This morning I was creating a video for a pal when I noticed a few issues with the application of effects to a clip (an image, in my case) on the timeline.

  1. It seems that OpenShot was only using one core of the Intel Core i5 8th Gen machine to apply the effect to the clip. There was quite a lot of delay to look at the preview. I think this bottleneck needs to be dealt with.

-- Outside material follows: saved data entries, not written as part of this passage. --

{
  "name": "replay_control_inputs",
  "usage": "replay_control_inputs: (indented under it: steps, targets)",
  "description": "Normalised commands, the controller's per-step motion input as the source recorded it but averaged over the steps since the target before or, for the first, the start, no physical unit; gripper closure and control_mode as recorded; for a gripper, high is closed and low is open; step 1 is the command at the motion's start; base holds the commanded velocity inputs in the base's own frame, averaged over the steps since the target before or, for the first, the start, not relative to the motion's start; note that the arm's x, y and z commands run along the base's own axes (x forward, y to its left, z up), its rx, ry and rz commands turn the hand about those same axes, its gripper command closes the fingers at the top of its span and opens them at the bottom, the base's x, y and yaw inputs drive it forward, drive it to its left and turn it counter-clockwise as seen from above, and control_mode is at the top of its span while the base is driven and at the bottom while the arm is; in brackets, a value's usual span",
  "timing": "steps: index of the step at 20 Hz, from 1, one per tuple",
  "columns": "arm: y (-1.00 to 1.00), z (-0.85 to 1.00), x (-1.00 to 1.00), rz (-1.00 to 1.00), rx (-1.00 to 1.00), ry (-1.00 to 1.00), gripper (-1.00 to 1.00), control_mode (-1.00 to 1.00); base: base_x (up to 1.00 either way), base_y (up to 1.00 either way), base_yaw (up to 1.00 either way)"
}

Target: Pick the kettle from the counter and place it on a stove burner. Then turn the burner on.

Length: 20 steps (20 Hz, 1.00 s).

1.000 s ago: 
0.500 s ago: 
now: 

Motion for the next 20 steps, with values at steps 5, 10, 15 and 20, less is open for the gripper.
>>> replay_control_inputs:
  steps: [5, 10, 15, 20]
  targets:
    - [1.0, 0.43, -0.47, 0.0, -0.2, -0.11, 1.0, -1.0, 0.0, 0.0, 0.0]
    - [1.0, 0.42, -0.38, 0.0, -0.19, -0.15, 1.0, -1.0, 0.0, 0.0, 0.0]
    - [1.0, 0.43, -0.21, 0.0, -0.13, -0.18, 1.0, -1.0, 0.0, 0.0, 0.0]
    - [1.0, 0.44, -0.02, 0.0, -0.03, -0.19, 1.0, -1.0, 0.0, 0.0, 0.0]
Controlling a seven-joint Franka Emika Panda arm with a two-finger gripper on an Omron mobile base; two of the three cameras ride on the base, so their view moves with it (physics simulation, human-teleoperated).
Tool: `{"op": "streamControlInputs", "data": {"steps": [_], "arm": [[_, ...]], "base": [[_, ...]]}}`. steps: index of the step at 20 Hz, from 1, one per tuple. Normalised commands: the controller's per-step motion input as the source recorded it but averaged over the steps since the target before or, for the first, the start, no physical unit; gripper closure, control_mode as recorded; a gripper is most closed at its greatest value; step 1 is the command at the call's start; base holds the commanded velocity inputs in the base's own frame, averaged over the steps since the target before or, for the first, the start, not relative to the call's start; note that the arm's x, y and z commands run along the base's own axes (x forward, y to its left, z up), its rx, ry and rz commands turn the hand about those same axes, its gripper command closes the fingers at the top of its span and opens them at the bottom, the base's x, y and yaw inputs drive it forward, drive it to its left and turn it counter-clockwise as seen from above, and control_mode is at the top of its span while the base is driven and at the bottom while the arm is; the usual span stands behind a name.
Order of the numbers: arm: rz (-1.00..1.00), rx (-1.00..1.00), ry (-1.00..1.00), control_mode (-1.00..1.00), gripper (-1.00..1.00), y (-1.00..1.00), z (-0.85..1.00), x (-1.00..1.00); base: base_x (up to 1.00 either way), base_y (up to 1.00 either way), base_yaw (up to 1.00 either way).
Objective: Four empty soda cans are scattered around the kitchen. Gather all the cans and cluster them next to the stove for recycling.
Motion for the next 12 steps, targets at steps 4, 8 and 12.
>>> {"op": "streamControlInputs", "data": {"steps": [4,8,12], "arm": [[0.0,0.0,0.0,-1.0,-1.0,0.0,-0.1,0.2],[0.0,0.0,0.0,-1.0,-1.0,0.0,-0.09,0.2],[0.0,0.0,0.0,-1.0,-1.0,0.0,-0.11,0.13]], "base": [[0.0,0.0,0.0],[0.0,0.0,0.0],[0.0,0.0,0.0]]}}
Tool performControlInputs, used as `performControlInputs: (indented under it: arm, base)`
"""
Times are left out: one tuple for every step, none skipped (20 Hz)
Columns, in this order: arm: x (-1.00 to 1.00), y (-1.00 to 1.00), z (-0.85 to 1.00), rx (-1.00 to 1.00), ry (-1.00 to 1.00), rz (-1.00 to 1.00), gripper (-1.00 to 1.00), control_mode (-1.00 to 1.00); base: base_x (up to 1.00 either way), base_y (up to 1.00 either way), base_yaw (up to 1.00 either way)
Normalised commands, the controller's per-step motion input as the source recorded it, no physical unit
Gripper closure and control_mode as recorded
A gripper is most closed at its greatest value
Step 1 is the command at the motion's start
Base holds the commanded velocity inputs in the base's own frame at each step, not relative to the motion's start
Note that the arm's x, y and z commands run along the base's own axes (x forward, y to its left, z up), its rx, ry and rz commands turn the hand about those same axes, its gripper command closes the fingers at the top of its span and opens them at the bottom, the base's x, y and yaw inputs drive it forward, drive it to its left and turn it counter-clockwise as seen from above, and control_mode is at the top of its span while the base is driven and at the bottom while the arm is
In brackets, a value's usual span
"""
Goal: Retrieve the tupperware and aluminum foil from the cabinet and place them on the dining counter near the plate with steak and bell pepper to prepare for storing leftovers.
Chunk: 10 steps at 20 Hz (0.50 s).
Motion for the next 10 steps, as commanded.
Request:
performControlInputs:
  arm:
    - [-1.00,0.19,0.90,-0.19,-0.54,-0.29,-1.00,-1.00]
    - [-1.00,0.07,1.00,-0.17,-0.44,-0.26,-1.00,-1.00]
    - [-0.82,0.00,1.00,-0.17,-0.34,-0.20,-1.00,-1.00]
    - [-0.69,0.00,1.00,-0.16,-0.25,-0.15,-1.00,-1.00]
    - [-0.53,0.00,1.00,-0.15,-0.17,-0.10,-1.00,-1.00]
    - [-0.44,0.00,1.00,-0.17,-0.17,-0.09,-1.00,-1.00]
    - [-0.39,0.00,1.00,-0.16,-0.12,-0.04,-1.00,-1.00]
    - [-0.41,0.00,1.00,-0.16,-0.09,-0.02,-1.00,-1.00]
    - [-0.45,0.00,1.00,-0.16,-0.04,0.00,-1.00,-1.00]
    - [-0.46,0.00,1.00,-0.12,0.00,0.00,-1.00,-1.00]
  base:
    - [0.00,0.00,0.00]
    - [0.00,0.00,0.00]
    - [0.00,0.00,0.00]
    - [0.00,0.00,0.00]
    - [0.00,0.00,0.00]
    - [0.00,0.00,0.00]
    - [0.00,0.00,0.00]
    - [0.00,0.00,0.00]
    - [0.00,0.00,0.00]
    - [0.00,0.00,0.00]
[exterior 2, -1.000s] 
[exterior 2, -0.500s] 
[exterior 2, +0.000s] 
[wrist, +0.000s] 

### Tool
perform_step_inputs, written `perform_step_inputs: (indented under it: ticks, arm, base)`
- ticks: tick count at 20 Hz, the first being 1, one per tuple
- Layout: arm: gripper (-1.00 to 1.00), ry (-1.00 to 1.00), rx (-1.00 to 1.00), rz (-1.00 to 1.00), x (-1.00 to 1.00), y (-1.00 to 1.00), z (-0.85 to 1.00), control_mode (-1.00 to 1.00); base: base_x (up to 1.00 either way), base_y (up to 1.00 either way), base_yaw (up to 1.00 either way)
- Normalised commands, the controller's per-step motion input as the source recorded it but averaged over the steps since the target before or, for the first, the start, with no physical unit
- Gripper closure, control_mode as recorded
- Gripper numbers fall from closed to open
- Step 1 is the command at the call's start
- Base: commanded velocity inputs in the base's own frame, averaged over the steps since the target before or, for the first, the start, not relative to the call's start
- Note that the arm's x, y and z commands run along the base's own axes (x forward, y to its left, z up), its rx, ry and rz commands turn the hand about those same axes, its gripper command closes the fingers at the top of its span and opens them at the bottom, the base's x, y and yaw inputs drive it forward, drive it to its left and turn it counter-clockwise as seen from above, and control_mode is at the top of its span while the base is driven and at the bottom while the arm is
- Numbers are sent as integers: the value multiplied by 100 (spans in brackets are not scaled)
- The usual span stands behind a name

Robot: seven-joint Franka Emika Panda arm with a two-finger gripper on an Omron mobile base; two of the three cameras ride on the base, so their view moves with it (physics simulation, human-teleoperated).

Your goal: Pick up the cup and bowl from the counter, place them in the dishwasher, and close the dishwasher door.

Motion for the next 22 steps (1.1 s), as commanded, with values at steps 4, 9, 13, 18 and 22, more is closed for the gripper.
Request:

Esp. now that OpenShot uses multi-cores to render the final video.
    Also, I noticed that if I render a video with effect (in my case, blur effect - with keyframes), the render happens fast for some time (probably using multi-core) and slows down in the middle (presumably for the effect-application; single-core) and then happens fast again (multi-core again):
    screenshot at 2018-06-12 15-13-41
    screenshot at 2018-06-12 15-16-50

The following screenshot shows my system monitor while the preview-cache was being generated (while it was buffering during playback in OpenShot):
openshot_effects_processing

  1. I think I saw a discussion somewhere about how OpenShot was currently applying the effects pixel-by-pixel and about how using ImageMagick or GraphicsMagick would probably be faster. Perhaps that needs to be fixed too. But I have to confess, I don't know much about this. [Translation: I don't quite know what I am talking about. 😄]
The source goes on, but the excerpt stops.